▸ **WORK TO COMPLETE**
Search the material for "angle" and show all lines that contain it.

▸ **DATA BELOW**

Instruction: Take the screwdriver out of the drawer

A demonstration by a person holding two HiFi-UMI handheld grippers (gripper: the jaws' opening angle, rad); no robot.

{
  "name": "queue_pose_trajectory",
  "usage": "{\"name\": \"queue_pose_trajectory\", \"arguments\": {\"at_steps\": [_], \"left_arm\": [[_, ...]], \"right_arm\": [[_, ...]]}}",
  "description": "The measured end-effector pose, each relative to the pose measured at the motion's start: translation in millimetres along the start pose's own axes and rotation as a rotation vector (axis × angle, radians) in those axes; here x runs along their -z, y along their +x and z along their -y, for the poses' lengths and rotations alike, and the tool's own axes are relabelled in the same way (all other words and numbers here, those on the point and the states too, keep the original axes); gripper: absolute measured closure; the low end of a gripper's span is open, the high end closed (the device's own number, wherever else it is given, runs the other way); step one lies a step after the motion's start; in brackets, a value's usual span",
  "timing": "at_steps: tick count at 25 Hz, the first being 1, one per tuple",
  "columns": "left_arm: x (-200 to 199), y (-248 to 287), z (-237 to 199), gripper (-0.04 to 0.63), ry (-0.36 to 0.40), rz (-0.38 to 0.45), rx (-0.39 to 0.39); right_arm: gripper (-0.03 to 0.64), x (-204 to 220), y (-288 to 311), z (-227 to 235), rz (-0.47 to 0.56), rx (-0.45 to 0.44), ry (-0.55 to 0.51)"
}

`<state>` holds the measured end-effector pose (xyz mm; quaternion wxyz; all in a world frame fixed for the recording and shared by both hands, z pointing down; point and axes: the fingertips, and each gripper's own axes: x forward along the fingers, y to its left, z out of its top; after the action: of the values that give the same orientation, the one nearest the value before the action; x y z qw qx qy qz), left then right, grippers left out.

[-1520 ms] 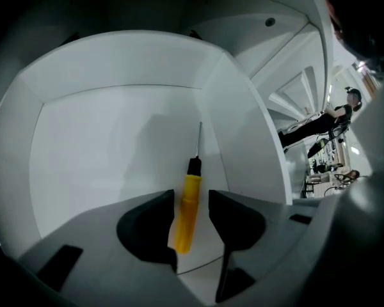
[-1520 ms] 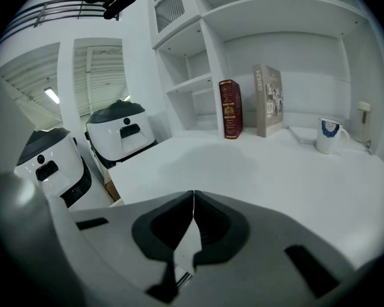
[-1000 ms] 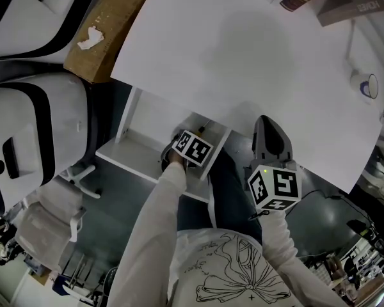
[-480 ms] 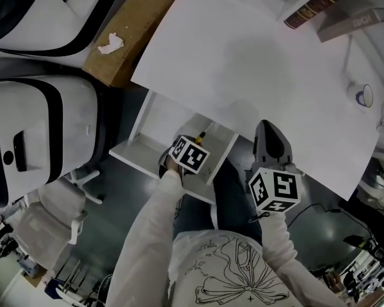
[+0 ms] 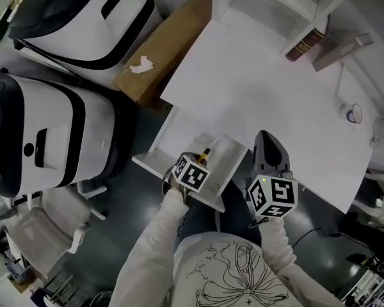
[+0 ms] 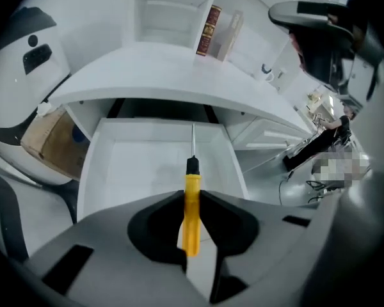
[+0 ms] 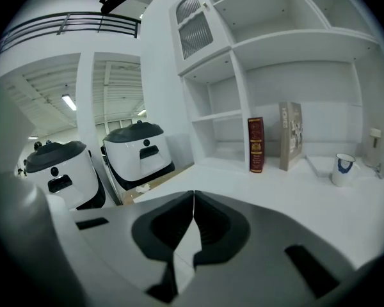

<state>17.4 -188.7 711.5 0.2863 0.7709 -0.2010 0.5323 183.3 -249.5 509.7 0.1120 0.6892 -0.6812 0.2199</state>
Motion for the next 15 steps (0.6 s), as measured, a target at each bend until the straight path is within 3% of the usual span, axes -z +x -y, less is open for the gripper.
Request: {"name": "queue_pose_trajectory", "arguments": {"at_steps": [15], "left_arm": [[-44.9,-147.9,-11.4,0.525,-0.092,0.378,-0.101]], "right_arm": [[0.614,-83.4,-29.4,-66.0,0.158,-0.089,-0.081]]}}
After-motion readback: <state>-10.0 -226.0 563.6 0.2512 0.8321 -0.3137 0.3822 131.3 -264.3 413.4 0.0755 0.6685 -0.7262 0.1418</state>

▸ **ANSWER FOR THIS EXERCISE**
A demonstration by a person holding two HiFi-UMI handheld grippers (gripper: the jaws' opening angle, rad); no robot.
  "description": "The measured end-effector pose, each relative to the pose measured at the motion's start: translation in millimetres along the start pose's own axes and rotation as a rotation vector (axis × angle, radians) in those axes; here x runs along their -z, y along their +x and z along their -y, for the poses' lengths and rotations alike, and the tool's own axes are relabelled in the same way (all other words and numbers here, those on the point and the states too, keep the original axes); gripper: absolute measured closure; the low end of a gripper's span is open, the high end closed (the device's own number, wherever else it is given, runs the other way); step one lies a step after the motion's start; in brackets, a value's usual span",

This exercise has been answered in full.